Coming into UFC 115 in Vancouver, it was a simple situation for the legendary Chuck "The Iceman" Liddell. Lose and your career in the UFC is over.
The pressure was on Liddell, having lost his past two fights, and four his last five. He needed a win against his opponent Rich "Ace" Franklin. After all, many, including UFC President Dana White, thought and hoped he wouldn't fight again after his disappointing loss to Mauricio "Shogun" Rua at UFC 97 in April, 2009.
White said that he urged his friend Liddell to retire. And with the long lay off it looked like that would be the case.
Liddell however would never say that he was retired in interviews despite the requests from the UFC to do so. The UFC even went as far as inducting Liddell into their hall of fame at UFC 100, which some saw as another sign that Liddell was done in the UFC.
Then Liddell began what now is recognized as his climb towards returning to the UFC by appearing on "Dancing with the Stars."
Liddell did struggle on the show, getting low marks and being the fifth contestant eliminated from the competition. Despite his lack of skills on the dance floor, it was obvious to anyone watching that the Iceman was in the best condition ever. Gone was his trademark beer belly. Instead Liddell looked very athletic and muscular.

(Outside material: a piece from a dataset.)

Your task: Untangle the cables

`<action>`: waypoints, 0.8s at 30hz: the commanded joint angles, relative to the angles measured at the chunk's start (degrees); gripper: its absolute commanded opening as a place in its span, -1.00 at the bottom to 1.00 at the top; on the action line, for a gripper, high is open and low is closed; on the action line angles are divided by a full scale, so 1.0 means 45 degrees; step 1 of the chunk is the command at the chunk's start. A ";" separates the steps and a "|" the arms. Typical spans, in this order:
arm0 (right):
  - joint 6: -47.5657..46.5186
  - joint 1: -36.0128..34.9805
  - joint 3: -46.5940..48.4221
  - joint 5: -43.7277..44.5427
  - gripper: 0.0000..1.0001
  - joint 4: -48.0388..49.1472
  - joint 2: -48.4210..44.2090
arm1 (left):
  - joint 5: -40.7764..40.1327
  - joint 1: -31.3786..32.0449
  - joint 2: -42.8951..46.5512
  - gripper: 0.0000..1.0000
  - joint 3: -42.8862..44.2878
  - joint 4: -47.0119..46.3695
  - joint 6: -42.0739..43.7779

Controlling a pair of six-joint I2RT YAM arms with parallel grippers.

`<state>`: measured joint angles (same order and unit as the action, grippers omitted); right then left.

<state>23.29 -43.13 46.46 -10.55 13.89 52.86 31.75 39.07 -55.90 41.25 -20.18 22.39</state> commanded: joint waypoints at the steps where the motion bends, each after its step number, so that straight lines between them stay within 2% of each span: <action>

Liddell's return to the octagon would become a reality when it was announced that he would be a coach alongside rival Tito Ortiz on season 11 of "The Ultimate Fighter" and that the two would fight at UFC 115. Ortiz would have to pull out due to a neck injury, and Franklin was named as his replacement.
Coming into Liddell's UFC 115 fight with Franklin, in pre-fight workouts it looked clear that Liddell was continuing with his amazing workout routine and was in the best shape of his life. Those around him said Liddell was as 'strong and happy' as he's ever been.
Liddell would need to use that to his advantage against fellow UFC veteran Rich Franklin. The week of the fight, Dana White said that Liddell 'needed to win or put on a truly great performance' against Franklin to be able to fight in the octagon after UFC 115 in Vancouver.
While Liddell did land some good punches on Franklin in their fight, Franklin proved to be too much and knocked out The Iceman with a weak punch at 4:55 of the first round despite having a broken left arm. The punch hurt Liddell so much that he was rushed to a Vancouver hospital after the fight it was revealed.
Dana White was asked at the post UFC 115 press conference if MMA fans had saw the end of Liddell's career. He believed that was the case and that Liddell would feel the same as well.
"He's done. I hope he agrees and I don't think he won't. Chuck came in in fantastic shape and he worked hard for this thing."
When asked how he felt about being the man to end Chuck Liddell's career, Rich Franklin said it was not something that sat well with him.
"It's kind of a bittersweet victory because Chuck and I are friends. I don't want to be the guy labeled as the person who put him out of the sport. I don't like the thought of that."
Despite having a disappointing end to his UFC career, the 40-year old Liddell will be remembered as one of the greatest fighters in MMA history. With his signature mohawk and tattoos on his head, Liddell is the man credited with bringing the sport of MMA into the mainstream thanks to his always dominating performances in the octagon as well as appearances in movies and television.
Liddell goes down with a record of 21-8. He held the UFC light heavyweight title from 2004 to 2007 and appeared in 23 fights in the UFC. More than any other fighter in history.
The questions now begin as to what's next for The Iceman. With his previous experience in movies and television, it is safe to say that though we have seen the end of Chuck Liddell fighting, we have likely not seen the very last of him and his trademark mohawk.